▶ Work instruction:
Search the material for the word "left" and copy every line in which it occurs.
-------- Exercise data --------
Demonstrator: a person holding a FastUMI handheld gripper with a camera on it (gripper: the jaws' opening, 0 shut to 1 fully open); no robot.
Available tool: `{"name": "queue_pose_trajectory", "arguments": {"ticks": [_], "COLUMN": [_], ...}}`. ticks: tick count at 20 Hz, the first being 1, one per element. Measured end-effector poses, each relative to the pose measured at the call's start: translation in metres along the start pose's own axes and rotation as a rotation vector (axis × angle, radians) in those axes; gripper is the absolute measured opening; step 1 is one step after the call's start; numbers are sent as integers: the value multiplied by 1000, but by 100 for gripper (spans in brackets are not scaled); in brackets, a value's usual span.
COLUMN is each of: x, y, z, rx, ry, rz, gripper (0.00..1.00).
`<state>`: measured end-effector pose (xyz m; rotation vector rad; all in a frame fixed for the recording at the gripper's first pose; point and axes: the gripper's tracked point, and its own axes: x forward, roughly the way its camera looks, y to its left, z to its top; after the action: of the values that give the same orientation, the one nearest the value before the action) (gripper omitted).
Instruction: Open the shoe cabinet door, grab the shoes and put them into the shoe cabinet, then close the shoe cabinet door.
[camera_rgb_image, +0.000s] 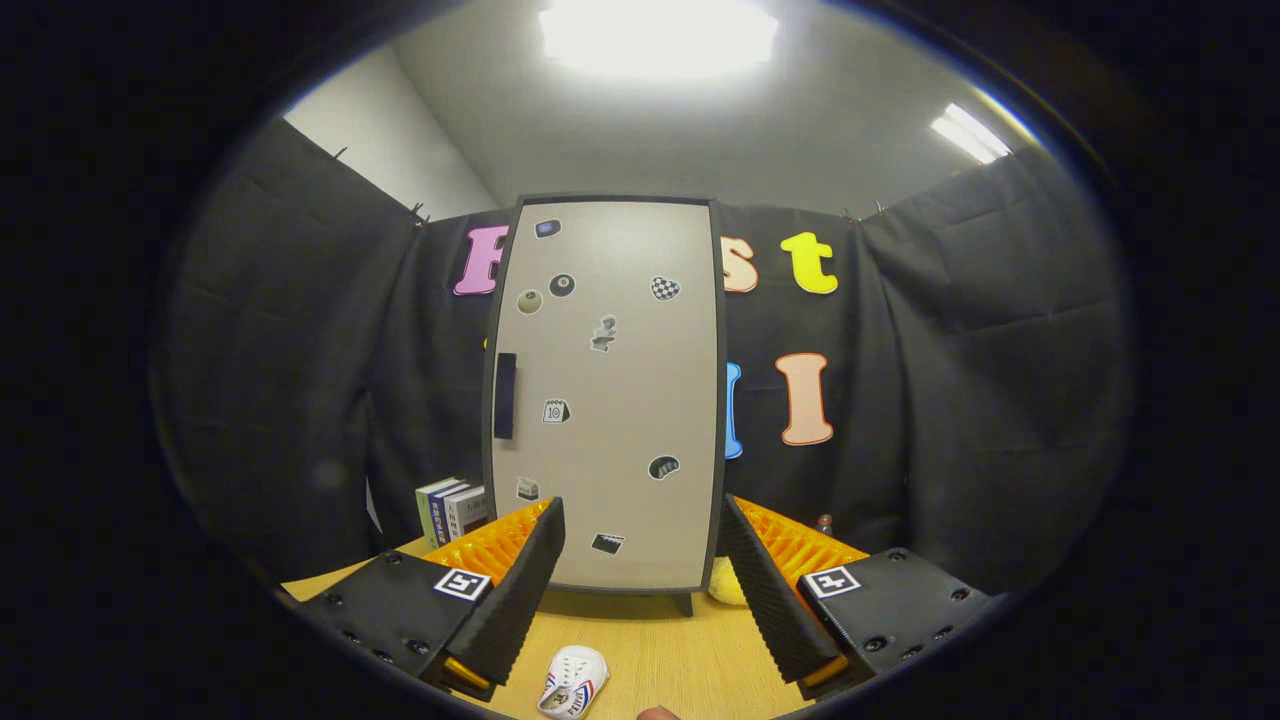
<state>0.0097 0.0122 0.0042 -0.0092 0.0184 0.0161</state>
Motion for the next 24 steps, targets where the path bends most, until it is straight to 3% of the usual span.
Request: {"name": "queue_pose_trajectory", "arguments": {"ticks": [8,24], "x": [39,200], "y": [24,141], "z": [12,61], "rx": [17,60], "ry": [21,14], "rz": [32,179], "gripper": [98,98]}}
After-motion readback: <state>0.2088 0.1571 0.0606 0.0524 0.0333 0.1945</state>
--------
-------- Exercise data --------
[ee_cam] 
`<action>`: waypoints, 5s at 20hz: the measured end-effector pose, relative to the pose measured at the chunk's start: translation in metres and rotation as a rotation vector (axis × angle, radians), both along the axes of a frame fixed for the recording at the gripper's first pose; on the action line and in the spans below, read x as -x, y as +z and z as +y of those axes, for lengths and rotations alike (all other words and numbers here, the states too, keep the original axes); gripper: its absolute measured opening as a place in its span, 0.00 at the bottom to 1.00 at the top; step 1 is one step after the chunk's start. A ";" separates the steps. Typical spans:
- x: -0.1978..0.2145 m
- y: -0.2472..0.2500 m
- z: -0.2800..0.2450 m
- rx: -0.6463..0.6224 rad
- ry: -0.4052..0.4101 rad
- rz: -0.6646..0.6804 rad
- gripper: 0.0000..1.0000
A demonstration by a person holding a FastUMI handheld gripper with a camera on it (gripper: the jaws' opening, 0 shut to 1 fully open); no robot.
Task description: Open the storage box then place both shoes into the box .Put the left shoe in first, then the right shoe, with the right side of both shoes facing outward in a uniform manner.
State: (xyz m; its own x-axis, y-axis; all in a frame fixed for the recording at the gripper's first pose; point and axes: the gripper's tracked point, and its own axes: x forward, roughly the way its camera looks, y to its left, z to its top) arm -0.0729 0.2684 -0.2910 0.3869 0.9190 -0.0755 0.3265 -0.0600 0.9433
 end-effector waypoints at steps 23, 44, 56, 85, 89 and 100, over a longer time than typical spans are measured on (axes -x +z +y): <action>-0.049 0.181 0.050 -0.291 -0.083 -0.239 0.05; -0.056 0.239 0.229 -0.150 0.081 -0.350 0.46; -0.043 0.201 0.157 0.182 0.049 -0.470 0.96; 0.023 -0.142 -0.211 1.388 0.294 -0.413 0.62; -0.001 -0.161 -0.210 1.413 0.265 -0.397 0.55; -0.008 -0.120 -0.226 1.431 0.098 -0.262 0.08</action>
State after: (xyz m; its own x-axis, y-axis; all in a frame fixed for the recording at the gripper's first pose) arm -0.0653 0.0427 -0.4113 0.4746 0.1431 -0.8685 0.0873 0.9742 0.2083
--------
▶ Reply:
`<state>`: measured end-effector pose (xyz m; rotation vector rad; all in a frame fixed for the recording at the gripper's first pose; point and axes: the gripper's tracked point, and its own axes: x forward, roughly the way its camera looks, y to its left, z to its top; after the action: of the values that give the same orientation, the one nearest the value before the action) (gripper omitted).
Task description: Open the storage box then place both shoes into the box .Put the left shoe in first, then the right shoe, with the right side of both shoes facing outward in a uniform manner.
State: (xyz m; its own x-axis, y-axis; all in a frame fixed for the recording at the gripper's first pose; point and axes: the gripper's tracked point, and its own axes: x forward, roughly the way its camera looks, y to its left, z to its top) arm -0.0729 0.2684 -0.2910 0.3869 0.9190 -0.0755 0.3265 -0.0600 0.9433

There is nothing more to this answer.